High Data Ingestion: LeanXcale Dual Interface SQL & NoSQL

Motivation: supporting high data ingestion rates and efficient SQL queries

7 min readMar 19, 2021

The cost of monitoring solutions highly depends on the required footprint to ingest the monitoring data and to query these data. Today there is a duality on existing data management solutions. On one hand, NoSQL technology and, more particularly, key-value data stores, are very efficient at ingesting data. However, queries are not efficiently processed since they have a dramatic tradeoff due to the data structures they use to manage data, this makes them very efficient for ingesting data, but very inefficient for querying data. On the other hand, SQL databases are symmetric. They are very efficient at querying data. However, they are very inefficient at ingesting data. Until now, architects of monitoring solutions had to choose one of the options, accepting its severe tradeoffs, or building complex architectures combining both kinds of data management that result in high cost of engineering and maintenance.
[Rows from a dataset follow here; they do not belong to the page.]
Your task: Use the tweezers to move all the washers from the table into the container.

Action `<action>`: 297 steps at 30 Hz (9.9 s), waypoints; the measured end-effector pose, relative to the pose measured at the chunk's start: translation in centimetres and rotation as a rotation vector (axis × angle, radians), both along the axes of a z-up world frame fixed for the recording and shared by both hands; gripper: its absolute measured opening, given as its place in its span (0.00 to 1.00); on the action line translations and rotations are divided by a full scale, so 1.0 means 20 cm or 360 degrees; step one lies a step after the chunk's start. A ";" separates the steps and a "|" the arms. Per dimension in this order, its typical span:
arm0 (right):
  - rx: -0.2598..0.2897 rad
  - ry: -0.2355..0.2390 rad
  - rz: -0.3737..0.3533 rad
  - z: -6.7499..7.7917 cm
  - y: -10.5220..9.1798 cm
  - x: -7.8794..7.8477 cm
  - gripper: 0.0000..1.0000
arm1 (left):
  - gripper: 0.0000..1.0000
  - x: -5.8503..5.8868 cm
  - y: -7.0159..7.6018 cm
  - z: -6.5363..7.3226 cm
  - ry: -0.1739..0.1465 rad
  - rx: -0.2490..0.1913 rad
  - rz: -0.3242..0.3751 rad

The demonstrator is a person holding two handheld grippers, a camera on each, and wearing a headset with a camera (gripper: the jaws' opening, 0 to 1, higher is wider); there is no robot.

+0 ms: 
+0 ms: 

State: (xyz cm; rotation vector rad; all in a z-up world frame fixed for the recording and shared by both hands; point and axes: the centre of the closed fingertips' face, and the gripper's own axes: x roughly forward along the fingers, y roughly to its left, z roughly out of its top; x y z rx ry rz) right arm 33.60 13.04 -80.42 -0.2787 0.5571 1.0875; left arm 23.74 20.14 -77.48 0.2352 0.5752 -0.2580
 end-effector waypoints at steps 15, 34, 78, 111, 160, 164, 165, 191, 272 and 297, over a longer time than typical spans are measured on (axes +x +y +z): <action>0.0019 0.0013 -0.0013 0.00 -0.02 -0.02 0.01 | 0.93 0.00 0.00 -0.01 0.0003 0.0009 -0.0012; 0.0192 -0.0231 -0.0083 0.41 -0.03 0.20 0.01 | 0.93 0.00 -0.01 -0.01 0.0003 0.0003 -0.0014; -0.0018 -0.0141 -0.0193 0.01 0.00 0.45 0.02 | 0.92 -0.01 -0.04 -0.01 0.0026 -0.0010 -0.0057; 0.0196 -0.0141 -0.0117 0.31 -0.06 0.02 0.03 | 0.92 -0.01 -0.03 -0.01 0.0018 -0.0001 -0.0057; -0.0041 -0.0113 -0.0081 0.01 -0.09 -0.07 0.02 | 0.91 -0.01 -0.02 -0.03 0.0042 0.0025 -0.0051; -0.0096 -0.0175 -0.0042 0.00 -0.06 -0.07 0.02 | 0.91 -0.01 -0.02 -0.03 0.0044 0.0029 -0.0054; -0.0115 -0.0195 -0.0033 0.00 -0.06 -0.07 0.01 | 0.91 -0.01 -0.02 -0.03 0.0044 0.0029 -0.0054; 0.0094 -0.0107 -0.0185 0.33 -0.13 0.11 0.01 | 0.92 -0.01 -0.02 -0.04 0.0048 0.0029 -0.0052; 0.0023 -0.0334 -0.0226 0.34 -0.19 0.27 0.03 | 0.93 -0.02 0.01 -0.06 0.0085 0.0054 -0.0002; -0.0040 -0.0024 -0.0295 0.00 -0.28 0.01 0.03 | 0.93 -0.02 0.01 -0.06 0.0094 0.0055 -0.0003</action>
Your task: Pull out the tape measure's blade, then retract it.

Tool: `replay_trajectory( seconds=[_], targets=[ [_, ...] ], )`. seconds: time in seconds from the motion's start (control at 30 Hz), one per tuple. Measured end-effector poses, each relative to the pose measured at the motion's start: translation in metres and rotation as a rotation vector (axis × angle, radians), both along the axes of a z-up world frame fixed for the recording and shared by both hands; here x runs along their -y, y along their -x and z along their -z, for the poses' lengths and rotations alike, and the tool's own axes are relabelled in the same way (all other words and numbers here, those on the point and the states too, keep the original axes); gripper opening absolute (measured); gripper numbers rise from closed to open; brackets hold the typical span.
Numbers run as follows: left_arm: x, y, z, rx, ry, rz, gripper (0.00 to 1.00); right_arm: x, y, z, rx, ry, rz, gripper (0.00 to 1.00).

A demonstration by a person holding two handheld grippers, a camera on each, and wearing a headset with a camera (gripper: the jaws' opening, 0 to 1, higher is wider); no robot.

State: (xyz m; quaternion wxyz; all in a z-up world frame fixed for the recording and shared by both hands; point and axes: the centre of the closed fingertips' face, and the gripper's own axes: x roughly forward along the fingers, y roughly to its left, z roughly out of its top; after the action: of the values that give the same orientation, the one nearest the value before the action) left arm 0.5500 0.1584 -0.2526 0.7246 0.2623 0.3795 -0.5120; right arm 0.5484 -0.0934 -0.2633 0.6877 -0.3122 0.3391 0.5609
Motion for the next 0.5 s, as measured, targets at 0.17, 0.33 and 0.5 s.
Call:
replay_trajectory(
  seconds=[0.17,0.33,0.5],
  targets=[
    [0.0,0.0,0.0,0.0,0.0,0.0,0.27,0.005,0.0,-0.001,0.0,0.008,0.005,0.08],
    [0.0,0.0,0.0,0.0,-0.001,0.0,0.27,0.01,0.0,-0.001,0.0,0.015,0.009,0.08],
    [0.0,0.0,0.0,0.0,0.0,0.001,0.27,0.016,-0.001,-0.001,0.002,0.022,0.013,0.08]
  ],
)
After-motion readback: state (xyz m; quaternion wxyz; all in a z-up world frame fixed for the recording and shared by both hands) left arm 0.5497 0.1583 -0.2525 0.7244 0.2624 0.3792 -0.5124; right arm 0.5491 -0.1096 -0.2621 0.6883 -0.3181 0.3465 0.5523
WHY DUAL INTERFACE SQL & NOSQL?

One differential key feature of LeanXcale is its dual interface SQL & NoSQL. LeanXcale’s architecture lies in three subsystems:

1) a relational distributed key-value data store

2) a transactional management system

3) an SQL query engine.

The relational key-value data store can ingest data at very high rates thanks to its unique architecture and underlying data structures to process updates and queries. It is able to cache updates and propagate them in batches to maximize the performance of every IO that is useful for multiple updates. This means it is able to ingest data very efficiently, unlike SQL databases that have to perform several IOs per updated row. At the same time, it provides efficient queries over the ingested data, since queries use a B+ tree as SQL databases. Cached updates are merged with the read data from the B+ tree to provide fully consistent reads. Therefore, LeanXcale has been able to provide the efficiency of data ingestion of key-value data stores, combined with the efficiency of query processing of SQL databases.

PROBLEMS WITH QUERIES IN NOSQL DATA STORES

What happens if we implement the monitoring system using a NoSQL data store? Let’s see. Ingestion is quite efficient, since key-value data stores are based on SSTables that cache updates and write them to disk periodically on a different file, therefore amortizing a few IOs to write many rows. However, they have a severe tradeoff with the efficiency of reads. Reads become very expensive. Why? Let’s analyze how they perform queries.

Figure 1: SSTable Approach Used by NoSQL Data Stores

Assume a simple range query. In the SStable, a particular horizontal data fragment will be split across many different files. All these files have to be read to be able to perform the range query. This results in a high inefficiency when reading. SSTables can be improved so data are stored as B+ trees in each SSTable. Let’s study this case seeing as it is the most beneficial. Now the search must be performed across many B+ trees. Assume for simplicity that there are 16 SSFiles, each with a B+ tree, so we need to perform the search of the first key of the range in 16 B+ trees that will be 16 times smaller. Assume each B+ tree has 1024 blocks. So, each search will need to access log (1024) blocks = 10 blocks. There are 16 searches so it will result in reading 160 blocks. In the case of a single B+ tree we would have performed the search in a B+ tree with 16384 blocks and reading log (16384) = 14 blocks. So, the NoSQL solution is reading 160 blocks while the SQL is reading 14 blocks, more than an order of magnitude more blocks.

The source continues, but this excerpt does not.